Virtual Learning Experiences: A Pilot Study of Technology Integration and Creative Production
Greater student agency when creating with ThingLink
Allowing students the agency to create their own original and authentic learning content was a benefit of ThingLink that appears time and again throughout the Stanford team’s research. An interesting observation was how students were able to enhance the viewer’s experience by ensuring the tag ‘icon’ style reflected the content in the tag, subtle improvements that improve the experience for the viewer.
“The agency they have in the creative process – able to not only select what they’re including in their work, but where it is and how it’s presented, and the kind of media supporting those ideas – that’s something that doesn’t really exist in other kinds of digital presentation platforms.”
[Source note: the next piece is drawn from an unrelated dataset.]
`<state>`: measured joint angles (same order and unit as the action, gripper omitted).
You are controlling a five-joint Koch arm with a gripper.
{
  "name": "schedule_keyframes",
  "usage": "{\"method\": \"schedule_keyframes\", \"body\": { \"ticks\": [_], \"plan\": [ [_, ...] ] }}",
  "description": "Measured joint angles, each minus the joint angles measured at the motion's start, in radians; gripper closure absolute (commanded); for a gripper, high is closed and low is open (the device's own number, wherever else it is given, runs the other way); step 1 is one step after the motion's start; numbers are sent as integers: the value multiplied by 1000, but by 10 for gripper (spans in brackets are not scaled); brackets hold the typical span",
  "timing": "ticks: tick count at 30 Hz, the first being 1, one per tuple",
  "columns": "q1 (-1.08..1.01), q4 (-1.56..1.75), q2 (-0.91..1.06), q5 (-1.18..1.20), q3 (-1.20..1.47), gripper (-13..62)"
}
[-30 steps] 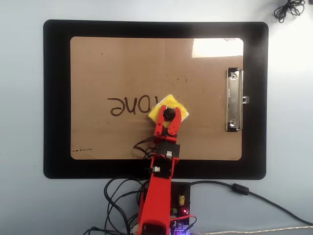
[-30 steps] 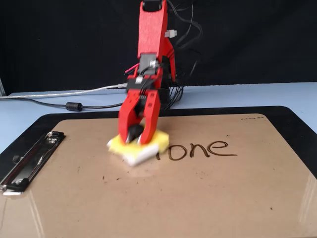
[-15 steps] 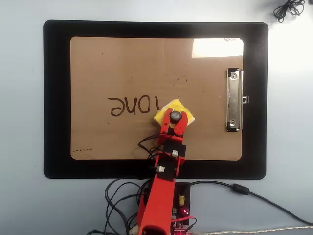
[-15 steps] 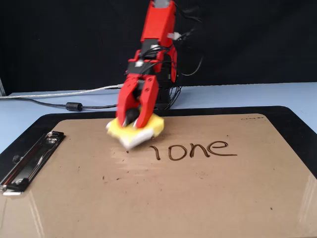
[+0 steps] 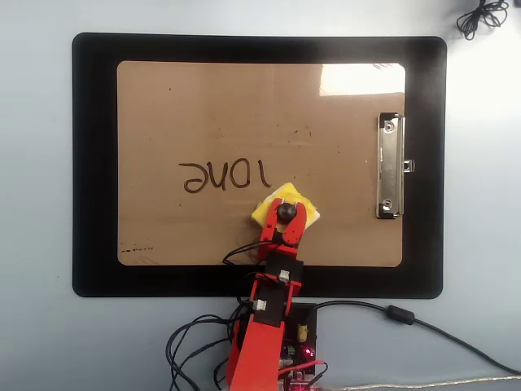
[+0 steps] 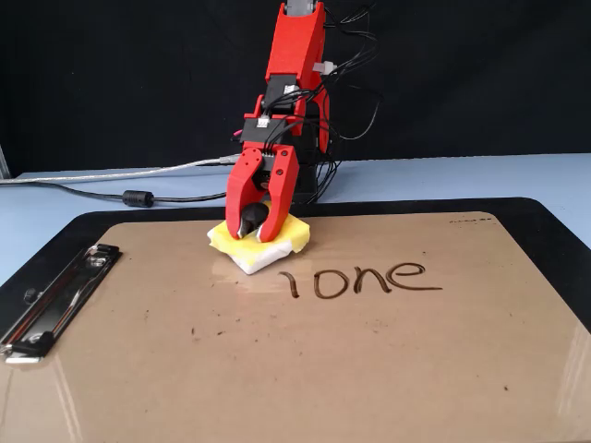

Rachel Wolf, Virtual Field Trips project team, Stanford Accelerator for Learning’s Digital Learning Initiative
Student agency was so crucial to the pilot that the Stanford VFT team approached ThingLink to suggest development of a tool to make student creation of 360 images more accessible – ideally using smartphone cameras rather than 360 cameras. In response, ThingLink began to develop Pano to 360, now launched and available free to use for anyone, even those without a ThingLink account.
Introducing students to Design Thinking principles with ThingLink
Furthermore, using ThingLink has also allowed the VFT team to introduce the concepts of Design Thinking to the students in the pilot programs.
“We try to balance between teaching students the technology with the pedagogical reasons for why you might be doing certain things as you’re creating. So having students try to get into a design thinking mindset and saying ‘Let me think about my audience, about how I’m guiding the learner, about how I’m teaching the things that I want to teach.’ So rather than spending all of our instructional time on the tool itself, we’re trying to balance how you do a tag with why you do a tag this way. It’s really interesting to talk to students and ask ‘how are you expecting people to engage with the thing that you make?’ I think in a lot of ways that’s a very powerful thing to do, so that their final products are either reflecting their knowledge in a deeper way or are more engaging for their learners.”
Rachel Wolf, Virtual Field Trips project team, Stanford Accelerator for Learning’s Digital Learning Initiative
Special thanks to Rachel Wolf, Social Science Research Scholar at Stanford’s Graduate School of Education and team member of the VFT Project, for having provided research and background for this case study. Rachel is now a welcome member of the ThingLink Certified Trainer community.
*4H Groups are a US-based network of youth organizations established around 100 years ago which provide experiential learning programs designed to develop citizenship, leadership, responsibility and life skills of young people aged 5-21.